** GIVEN MATERIAL **
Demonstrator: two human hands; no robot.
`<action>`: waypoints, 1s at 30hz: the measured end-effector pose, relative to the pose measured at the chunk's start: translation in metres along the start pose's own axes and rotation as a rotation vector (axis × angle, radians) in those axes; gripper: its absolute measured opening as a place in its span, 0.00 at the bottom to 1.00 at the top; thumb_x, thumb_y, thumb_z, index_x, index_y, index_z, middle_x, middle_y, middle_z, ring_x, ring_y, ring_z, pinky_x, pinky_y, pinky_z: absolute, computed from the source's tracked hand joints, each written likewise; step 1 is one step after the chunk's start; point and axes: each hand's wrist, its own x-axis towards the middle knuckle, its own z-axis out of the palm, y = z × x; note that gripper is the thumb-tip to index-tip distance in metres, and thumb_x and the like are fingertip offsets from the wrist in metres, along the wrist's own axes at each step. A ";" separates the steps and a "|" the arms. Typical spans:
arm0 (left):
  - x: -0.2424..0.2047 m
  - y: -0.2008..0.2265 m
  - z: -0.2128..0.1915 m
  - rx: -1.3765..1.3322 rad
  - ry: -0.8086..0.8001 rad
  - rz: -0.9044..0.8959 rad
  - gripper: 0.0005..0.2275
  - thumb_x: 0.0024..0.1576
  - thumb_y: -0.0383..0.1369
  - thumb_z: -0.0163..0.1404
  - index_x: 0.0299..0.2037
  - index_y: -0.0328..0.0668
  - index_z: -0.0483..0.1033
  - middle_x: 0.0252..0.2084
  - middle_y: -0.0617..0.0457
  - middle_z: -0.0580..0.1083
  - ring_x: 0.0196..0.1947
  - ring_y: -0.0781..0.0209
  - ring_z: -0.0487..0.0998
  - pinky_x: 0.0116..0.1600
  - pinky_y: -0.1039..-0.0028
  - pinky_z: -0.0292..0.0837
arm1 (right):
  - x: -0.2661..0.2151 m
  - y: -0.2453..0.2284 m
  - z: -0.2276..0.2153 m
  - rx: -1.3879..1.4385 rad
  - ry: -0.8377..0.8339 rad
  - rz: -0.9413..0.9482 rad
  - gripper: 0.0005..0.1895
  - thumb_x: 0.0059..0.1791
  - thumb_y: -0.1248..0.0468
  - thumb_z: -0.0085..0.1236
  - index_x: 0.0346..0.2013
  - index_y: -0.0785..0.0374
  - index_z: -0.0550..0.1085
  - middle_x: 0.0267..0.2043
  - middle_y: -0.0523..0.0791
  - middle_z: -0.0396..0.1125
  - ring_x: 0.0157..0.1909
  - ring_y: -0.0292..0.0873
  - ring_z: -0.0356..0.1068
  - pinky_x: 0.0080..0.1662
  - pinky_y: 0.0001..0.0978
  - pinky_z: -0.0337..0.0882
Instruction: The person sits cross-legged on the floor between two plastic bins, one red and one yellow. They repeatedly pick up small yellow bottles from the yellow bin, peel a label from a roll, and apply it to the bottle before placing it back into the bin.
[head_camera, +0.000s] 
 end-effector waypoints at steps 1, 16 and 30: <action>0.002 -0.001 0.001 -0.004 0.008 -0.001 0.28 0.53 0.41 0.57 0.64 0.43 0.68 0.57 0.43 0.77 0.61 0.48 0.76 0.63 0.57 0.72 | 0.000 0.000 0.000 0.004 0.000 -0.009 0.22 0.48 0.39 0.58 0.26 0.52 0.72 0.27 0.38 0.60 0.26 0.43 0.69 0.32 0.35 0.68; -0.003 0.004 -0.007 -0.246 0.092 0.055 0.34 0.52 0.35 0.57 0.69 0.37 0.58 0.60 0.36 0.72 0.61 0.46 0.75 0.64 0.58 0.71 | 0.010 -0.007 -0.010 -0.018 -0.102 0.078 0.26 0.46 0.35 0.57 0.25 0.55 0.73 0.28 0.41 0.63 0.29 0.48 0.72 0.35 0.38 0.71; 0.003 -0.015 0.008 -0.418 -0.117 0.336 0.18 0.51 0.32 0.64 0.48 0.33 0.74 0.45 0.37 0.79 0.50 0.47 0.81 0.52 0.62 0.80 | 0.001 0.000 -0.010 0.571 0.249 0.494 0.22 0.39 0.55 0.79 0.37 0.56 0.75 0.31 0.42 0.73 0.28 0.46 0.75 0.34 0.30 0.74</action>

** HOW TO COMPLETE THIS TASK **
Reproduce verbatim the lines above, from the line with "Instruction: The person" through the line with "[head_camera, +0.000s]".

** RESPONSE AREA **
Instruction: The person sits cross-legged on the floor between two plastic bins, one red and one yellow. They repeatedly pick up small yellow bottles from the yellow bin, peel a label from a roll, and apply it to the bottle before placing it back into the bin.
[head_camera, +0.000s] 

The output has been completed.